**Work instructions:** Copy word for word, please, the lines of the entries below running from the one containing "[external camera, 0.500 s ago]" to the one containing "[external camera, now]", both ends included.
_ _ _ _ _
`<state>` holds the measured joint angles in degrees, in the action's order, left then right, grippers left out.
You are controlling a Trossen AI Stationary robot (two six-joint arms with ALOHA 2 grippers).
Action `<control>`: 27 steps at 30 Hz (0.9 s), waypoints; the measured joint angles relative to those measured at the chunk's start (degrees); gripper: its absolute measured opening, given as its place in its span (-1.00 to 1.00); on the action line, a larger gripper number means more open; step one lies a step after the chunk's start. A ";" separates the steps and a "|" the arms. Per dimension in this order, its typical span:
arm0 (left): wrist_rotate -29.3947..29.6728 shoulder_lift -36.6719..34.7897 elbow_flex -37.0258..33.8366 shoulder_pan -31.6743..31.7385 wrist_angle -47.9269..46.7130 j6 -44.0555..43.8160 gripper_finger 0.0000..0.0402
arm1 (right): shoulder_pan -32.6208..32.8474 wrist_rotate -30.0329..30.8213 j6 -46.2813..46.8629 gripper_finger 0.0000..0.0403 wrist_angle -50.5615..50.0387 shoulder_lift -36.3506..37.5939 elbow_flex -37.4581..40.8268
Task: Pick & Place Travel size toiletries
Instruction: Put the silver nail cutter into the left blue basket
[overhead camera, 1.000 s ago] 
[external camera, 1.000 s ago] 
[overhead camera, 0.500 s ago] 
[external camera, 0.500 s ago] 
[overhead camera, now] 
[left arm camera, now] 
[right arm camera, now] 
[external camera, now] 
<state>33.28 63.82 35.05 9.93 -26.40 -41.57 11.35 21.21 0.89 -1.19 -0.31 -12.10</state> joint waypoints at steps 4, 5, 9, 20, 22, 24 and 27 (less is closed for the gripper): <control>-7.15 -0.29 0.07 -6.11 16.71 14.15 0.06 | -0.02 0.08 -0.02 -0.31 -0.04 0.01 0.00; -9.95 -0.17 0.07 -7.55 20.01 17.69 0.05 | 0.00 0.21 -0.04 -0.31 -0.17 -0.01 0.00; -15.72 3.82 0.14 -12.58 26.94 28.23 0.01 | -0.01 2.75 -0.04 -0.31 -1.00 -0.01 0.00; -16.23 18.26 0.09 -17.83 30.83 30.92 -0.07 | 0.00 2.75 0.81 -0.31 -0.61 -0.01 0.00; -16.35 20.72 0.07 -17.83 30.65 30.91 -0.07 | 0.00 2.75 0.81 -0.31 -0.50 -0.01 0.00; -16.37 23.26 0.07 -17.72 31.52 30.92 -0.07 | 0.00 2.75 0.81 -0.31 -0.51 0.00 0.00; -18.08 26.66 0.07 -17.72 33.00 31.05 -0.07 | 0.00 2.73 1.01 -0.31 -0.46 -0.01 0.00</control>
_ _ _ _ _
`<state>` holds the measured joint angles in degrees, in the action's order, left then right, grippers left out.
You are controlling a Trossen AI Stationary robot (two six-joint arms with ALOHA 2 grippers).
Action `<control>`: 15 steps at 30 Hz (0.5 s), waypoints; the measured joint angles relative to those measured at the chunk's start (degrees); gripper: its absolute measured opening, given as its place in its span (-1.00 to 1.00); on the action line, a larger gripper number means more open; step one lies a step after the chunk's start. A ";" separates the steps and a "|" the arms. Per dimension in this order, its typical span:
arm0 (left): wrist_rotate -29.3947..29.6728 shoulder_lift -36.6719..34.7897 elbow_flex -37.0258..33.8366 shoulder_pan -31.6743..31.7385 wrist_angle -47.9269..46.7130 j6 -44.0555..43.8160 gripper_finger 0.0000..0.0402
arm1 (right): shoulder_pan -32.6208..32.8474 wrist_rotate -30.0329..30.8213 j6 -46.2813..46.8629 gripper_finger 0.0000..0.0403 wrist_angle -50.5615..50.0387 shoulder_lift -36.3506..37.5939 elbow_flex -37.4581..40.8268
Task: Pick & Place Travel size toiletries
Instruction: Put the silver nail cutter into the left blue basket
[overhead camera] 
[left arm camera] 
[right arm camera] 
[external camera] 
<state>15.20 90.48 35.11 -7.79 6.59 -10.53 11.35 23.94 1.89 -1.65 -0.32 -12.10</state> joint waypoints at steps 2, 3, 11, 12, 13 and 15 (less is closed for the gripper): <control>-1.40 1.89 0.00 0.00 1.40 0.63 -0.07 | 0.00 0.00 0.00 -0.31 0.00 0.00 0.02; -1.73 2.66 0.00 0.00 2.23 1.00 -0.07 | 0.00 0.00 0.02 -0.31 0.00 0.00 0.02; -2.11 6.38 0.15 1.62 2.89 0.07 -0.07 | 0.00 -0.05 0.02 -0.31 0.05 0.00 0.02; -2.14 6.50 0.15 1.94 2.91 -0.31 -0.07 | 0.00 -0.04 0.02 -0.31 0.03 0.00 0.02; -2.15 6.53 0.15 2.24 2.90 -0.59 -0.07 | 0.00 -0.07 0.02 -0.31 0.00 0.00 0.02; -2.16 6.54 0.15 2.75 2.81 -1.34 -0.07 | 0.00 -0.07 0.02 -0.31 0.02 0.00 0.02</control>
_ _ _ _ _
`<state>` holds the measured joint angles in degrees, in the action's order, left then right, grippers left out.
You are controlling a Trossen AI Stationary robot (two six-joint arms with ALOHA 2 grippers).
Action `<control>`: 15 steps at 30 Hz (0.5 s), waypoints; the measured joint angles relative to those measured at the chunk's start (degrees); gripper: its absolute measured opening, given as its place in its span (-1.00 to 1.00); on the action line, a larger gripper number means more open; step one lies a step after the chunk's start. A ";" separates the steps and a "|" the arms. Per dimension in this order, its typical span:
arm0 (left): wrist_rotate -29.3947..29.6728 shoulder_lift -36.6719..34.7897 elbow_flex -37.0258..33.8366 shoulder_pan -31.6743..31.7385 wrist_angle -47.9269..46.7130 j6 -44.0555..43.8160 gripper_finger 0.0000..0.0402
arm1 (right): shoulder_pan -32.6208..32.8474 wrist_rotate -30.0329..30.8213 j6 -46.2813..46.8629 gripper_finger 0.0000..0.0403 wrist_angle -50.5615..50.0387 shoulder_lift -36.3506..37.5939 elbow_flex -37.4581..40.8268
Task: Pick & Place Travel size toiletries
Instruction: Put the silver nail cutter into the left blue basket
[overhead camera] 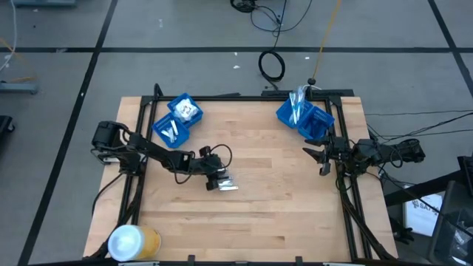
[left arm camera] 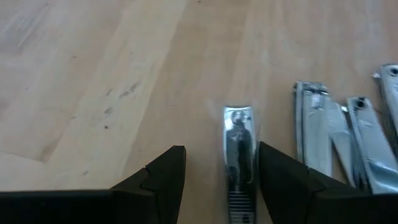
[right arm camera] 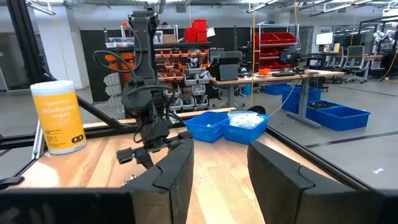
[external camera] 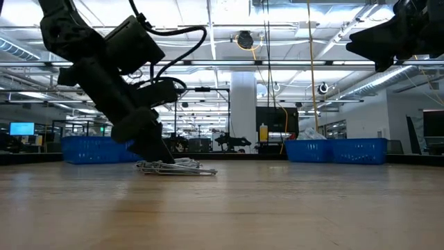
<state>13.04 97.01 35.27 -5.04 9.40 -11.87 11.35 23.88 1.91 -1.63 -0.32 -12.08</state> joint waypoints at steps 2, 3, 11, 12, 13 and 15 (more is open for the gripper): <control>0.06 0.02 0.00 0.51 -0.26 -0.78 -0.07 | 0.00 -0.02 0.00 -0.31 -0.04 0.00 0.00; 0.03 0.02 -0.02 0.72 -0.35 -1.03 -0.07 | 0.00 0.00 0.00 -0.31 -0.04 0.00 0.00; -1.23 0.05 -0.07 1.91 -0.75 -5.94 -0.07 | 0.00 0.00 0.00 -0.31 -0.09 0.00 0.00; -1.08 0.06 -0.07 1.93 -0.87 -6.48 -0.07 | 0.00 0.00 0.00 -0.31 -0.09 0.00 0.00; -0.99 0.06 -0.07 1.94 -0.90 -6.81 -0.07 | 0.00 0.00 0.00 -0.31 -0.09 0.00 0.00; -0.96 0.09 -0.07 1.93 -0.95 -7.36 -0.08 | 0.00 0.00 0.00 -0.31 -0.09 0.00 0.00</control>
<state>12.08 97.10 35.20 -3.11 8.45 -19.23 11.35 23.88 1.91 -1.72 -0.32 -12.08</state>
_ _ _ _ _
**Task answer:**
[external camera, 0.500 s ago] 
[overhead camera, now] 
[left arm camera, now] 
[right arm camera, now] 
[external camera, now] 

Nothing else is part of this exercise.